# Problem requirements
Please return the lines below verbatim, beginning at the one that has "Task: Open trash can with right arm" and stopping after the one that has "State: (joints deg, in", and add no other lines.

# Data supplied

----------------------------------------

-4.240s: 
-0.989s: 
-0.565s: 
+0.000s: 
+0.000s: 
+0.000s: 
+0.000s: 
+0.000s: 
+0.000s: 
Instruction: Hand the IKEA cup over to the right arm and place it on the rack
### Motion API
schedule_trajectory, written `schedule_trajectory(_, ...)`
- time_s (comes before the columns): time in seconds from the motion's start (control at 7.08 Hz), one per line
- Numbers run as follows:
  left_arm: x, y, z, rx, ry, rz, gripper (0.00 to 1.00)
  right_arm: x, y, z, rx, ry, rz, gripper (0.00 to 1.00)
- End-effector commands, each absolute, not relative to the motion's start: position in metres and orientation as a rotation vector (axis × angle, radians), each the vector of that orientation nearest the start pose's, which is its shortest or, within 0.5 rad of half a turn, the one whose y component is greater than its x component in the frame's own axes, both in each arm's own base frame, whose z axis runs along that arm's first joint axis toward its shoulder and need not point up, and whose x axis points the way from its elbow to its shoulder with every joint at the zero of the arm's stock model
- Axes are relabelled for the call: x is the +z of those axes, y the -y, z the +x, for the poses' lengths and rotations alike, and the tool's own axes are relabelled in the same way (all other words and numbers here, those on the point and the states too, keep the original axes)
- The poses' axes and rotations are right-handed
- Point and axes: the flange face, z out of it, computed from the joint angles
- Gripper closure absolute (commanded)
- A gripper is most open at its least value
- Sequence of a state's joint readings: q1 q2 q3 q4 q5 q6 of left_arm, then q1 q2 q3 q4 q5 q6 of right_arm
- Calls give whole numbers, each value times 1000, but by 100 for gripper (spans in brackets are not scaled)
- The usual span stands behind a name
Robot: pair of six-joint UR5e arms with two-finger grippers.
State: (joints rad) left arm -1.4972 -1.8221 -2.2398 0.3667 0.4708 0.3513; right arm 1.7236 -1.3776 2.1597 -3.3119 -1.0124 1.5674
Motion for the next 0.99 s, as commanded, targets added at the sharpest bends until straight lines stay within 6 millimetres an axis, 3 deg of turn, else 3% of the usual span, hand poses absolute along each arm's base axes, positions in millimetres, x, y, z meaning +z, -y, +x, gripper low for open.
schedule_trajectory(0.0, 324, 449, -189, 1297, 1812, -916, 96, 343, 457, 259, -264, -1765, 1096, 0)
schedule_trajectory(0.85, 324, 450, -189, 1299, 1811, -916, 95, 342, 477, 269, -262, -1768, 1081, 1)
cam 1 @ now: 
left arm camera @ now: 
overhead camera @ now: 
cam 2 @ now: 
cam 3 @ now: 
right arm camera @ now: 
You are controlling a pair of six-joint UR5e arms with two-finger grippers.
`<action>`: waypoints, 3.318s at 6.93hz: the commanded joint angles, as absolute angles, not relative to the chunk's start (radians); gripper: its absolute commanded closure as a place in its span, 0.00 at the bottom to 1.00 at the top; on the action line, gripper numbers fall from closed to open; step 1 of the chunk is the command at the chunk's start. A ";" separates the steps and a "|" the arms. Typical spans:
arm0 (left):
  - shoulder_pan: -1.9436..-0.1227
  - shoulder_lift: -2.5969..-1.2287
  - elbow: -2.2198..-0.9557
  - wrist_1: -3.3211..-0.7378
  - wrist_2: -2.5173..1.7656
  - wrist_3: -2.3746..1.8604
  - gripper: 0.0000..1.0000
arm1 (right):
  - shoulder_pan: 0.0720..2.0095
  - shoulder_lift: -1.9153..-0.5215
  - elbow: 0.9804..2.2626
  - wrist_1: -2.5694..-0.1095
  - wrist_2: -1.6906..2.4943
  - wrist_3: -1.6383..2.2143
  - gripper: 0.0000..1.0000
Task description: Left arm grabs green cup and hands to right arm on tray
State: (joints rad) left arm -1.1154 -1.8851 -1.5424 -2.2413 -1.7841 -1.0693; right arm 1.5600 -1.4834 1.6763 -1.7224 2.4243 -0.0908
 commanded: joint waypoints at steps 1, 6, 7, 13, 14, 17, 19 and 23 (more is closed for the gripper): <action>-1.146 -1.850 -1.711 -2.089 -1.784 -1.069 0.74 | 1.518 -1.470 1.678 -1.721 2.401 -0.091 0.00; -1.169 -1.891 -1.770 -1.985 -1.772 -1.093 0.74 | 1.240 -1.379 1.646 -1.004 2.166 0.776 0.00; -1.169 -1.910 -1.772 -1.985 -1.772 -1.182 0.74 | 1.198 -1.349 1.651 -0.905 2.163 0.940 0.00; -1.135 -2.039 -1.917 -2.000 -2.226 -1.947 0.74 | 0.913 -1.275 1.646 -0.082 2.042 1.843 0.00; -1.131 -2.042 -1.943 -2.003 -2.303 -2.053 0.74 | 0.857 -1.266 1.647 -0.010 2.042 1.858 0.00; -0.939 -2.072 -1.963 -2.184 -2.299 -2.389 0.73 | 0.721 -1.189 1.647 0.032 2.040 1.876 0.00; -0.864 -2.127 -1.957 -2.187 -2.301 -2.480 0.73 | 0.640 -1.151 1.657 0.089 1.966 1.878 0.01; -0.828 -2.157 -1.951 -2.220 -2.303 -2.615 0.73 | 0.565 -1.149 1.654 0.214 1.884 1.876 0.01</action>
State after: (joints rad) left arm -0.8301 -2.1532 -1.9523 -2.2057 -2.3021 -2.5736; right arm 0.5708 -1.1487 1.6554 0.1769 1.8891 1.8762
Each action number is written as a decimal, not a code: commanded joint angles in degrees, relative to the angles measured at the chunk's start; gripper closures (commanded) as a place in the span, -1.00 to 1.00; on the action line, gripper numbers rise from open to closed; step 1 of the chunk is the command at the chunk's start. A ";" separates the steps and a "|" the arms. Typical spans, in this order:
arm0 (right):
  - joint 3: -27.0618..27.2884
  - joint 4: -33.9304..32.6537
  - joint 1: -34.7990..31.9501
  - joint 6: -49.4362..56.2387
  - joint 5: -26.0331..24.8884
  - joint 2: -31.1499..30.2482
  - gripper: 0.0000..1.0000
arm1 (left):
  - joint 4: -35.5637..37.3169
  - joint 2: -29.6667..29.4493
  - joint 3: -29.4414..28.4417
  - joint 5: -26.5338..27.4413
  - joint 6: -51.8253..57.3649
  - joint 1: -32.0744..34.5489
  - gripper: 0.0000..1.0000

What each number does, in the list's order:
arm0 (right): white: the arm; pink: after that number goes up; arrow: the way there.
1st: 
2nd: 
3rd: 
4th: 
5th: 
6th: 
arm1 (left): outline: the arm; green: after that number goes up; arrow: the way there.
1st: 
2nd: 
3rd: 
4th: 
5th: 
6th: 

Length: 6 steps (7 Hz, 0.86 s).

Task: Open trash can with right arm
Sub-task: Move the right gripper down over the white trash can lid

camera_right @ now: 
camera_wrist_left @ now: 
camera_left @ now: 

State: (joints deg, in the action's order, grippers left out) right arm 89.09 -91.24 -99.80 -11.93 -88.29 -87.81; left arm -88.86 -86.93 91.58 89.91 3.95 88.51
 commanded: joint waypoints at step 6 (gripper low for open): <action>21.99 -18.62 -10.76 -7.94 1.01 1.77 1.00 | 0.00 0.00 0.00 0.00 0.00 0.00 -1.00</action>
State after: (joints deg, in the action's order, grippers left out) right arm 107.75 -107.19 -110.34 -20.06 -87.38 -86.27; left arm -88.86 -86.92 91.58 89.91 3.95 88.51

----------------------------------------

# Written answer
Task: Open trash can with right arm
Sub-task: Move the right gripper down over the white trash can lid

camera_right @ now: 
camera_wrist_left @ now: 
camera_left @ now: 

State: (joints deg, in the action's order, grippers left out) right arm 89.09 -91.24 -99.80 -11.93 -88.29 -87.81; left arm -88.86 -86.93 91.58 89.91 3.95 88.51

There is nothing more to this answer.